Pulmonary Embolism (PE)
Pulmonary embolism occurs when venous thrombi embolize to the pulmonary artery or its branches. In the majority of cases, the thrombus is formed in the deep veins of the legs or pelvis. Thrombi formed in the deep veins in the legs or pelvis can detach and flow via inferior vena cava to the right atrium and ventricle. The thrombus is pumped from the right ventricle through the pulmonary valve into the main pulmonary artery. Depending on the size and form of the thrombus, it will occlude the main pulmonary artery or its branches. The larger the thrombus, the more proximal the occlusion and, hence, the greater the hemodynamic effects.
The occlusion has two immediate effects:
- Reduced perfusion in the pulmonary circulation, resulting in hypoxia.
- Reduced preload in the left ventricle and consequently reduced cardiac output.
A substantial reduction in pulmonary perfusion and the subsequent reduction in left ventricular preload lead to a cascade of hemodynamic alterations which may culminate in cardiac arrest.
Pulmonary embolism is causally related to deep vein thrombosis (DVT). Approximately 70% of individuals with symptomatic pulmonary embolism have an ongoing DVT, and 30% of individuals with DVT have asymptomatic pulmonary emboli (Di Nisio et al). Accordingly, risk factors for pulmonary embolism overlap with risk factors for DVT; immobilisation, surgery, hypercoagulability, and pregnancy are common risk factors (see Risk factors below).
A significant proportion of cases with pulmonary embolism require thrombolysis to dissolve the occlusion. Administration of thrombolysis requires careful consideration of absolute and relative contraindications (discussed below), and assessment of differential diagnoses; cardiac tamponade, aortic aneurysm and aortic dissection are common differential diagnoses which represent contraindications for thrombolysis.
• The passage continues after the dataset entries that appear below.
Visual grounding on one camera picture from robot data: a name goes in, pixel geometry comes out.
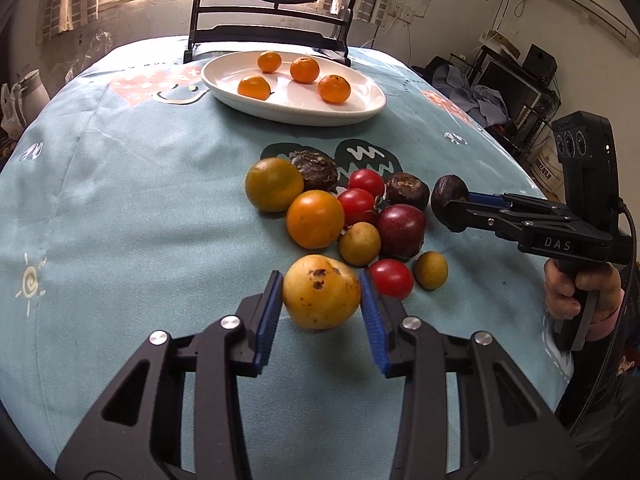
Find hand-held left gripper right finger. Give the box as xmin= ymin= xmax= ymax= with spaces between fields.
xmin=357 ymin=271 xmax=586 ymax=480

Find yellow spotted pear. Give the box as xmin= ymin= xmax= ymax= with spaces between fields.
xmin=282 ymin=254 xmax=362 ymax=331

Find person's right hand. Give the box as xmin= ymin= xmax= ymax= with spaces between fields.
xmin=544 ymin=259 xmax=624 ymax=343

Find red cherry tomato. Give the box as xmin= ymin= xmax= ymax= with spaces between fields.
xmin=368 ymin=258 xmax=414 ymax=299
xmin=348 ymin=168 xmax=386 ymax=200
xmin=337 ymin=188 xmax=377 ymax=226

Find black monitor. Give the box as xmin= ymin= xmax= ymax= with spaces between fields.
xmin=477 ymin=55 xmax=543 ymax=126

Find clear plastic bag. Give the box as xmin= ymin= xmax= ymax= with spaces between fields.
xmin=65 ymin=27 xmax=118 ymax=81

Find white bucket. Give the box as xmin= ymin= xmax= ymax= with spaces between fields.
xmin=530 ymin=132 xmax=568 ymax=196

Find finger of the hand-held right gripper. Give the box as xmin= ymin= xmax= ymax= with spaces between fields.
xmin=444 ymin=198 xmax=577 ymax=242
xmin=466 ymin=190 xmax=572 ymax=217

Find dark water chestnut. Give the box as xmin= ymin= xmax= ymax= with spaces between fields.
xmin=385 ymin=172 xmax=431 ymax=212
xmin=431 ymin=174 xmax=470 ymax=222

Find white jug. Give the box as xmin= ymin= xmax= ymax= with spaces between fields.
xmin=17 ymin=70 xmax=51 ymax=126

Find small brown longan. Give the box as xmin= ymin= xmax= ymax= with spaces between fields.
xmin=413 ymin=251 xmax=449 ymax=291
xmin=338 ymin=222 xmax=382 ymax=267

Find green-orange tangerine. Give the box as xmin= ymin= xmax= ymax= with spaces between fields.
xmin=245 ymin=157 xmax=305 ymax=213

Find cardboard box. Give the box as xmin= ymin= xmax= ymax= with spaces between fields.
xmin=482 ymin=30 xmax=521 ymax=56

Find blue crumpled clothes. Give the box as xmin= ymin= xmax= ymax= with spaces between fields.
xmin=430 ymin=62 xmax=511 ymax=128

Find black cable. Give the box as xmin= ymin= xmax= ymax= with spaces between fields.
xmin=614 ymin=197 xmax=638 ymax=261

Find purple passion fruit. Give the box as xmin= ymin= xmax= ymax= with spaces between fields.
xmin=376 ymin=204 xmax=427 ymax=259

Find white plastic bag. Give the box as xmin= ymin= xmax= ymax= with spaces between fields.
xmin=0 ymin=82 xmax=26 ymax=138

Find large orange tangerine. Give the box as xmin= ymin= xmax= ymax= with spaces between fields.
xmin=286 ymin=190 xmax=346 ymax=250

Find black speaker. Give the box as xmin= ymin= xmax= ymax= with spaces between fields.
xmin=522 ymin=44 xmax=558 ymax=86

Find person's right forearm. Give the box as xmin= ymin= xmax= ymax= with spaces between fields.
xmin=562 ymin=280 xmax=640 ymax=461

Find white oval plate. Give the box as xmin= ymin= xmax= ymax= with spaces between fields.
xmin=200 ymin=51 xmax=387 ymax=127

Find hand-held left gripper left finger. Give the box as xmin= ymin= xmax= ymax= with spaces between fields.
xmin=55 ymin=270 xmax=286 ymax=480

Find large hairy water chestnut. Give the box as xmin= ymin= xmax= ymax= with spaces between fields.
xmin=290 ymin=150 xmax=339 ymax=192
Venous thromboembolism is a chronic and serious condition. Mortality in pulmonary embolism is up to 20%, and roughly 30% of patients with pulmonary embolism or deep vein thrombosis experience a second thrombotic event within 10 years (Goldhaber et al, Kearon et al).
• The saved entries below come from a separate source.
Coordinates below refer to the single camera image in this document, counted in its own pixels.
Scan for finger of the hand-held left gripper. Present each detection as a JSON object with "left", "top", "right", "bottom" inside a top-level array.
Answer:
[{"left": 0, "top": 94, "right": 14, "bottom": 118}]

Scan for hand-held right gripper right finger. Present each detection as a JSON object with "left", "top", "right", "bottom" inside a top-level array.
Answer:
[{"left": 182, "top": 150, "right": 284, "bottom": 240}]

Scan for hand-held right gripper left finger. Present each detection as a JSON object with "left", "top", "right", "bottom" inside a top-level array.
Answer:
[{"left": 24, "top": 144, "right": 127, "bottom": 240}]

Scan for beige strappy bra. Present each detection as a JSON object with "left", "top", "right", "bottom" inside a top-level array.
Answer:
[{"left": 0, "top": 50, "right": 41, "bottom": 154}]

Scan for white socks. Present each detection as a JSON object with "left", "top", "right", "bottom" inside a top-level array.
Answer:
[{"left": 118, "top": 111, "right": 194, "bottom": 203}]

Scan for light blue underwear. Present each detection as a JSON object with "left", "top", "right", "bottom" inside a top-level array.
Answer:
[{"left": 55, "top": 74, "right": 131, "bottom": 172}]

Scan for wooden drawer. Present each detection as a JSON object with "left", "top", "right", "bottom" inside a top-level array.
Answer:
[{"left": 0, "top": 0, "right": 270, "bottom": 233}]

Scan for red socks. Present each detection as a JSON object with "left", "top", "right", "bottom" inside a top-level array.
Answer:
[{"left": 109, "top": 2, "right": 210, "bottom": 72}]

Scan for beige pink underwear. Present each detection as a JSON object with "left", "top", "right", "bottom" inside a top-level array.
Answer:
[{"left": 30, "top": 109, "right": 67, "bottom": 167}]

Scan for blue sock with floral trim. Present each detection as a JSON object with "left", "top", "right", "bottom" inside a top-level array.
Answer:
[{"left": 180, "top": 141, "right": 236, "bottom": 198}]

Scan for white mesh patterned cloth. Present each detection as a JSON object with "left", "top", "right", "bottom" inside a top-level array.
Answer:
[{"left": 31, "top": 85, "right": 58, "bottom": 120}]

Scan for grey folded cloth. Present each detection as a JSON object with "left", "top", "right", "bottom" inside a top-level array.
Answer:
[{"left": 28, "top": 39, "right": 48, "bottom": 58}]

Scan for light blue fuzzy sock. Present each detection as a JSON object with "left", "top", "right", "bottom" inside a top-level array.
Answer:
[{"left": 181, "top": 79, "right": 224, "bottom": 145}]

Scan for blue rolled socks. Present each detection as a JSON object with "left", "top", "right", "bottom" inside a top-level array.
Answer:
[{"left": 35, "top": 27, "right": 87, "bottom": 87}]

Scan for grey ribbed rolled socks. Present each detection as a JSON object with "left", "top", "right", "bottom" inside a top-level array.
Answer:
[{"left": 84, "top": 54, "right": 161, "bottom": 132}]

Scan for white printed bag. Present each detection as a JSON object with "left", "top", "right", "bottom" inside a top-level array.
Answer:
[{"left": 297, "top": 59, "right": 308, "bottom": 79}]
Epidemiology of pulmonary embolism
- Venous thromboembolism (VTE) is the third leading cardiovascular cause of death worldwide. Only stroke and acute myocardial infarction are more common. It is estimated that 10 million cases of venous thromboembolism occur globally every year (Raskob et al).
- The incidence of pulmonary embolism has increased in recent decades. Potential explanations for this trend include an ageing population, increased incidence and prevalence of cancer, heart failure, obesity, type 2 diabetes and physical inactivity. The increased use of computed tomography (CT), and improvements in CT techniques, have increased the detection of pulmonary embolism.
- Currently, the lifetime risk of developing venous thromboembolism is 8% for individuals 45 years of age (Raskob et al, Heit et al).
Cardiopulmonary effects of pulmonary embolism
Pulmonary embolism leads to increased resistance in the main pulmonary artery, and thereby increased afterload on the right ventricle. This increases the load on the right ventricle, which therefore requires more oxygen. The increase in afterload also results in increased intramural pressure in the right ventricle, which is counteracted by dilatation of the ventricle. Dilatation of the right ventricle results in reduced intraventricular pressure and thereby reduced myoardial load.
Pulmonary embolism causes increased right ventricular load, which results in increased oxygen demand and dilatation of the right ventricle.
Despite the dilation, myocardial ischemia will develop if right ventricular oxygen demand exceeds oxygen delivery. Prolonged and pronounced ischemia leads to right ventricular infarction. Whether infarction develops or not, the dilatation, increased afterload and ischemia results in reduced right ventricular stroke volume. As right ventricular stroke volume diminishes, less blood is pumped into the left ventricle, leading to decreased left ventricular preload. Declining preload leads to a decrease in cardiac output and a subsequent drop in systolic blood pressure. Reduced cardiac output and reduced blood pressure yields a reduction in coronary perfusion pressure, including perfusion through the right coronary artery (RCA). This further aggravates ischemia in the right ventricle. Right ventricular stroke volumes decline more, leading to further reductions in left ventricular preload and the cycle repeats itself.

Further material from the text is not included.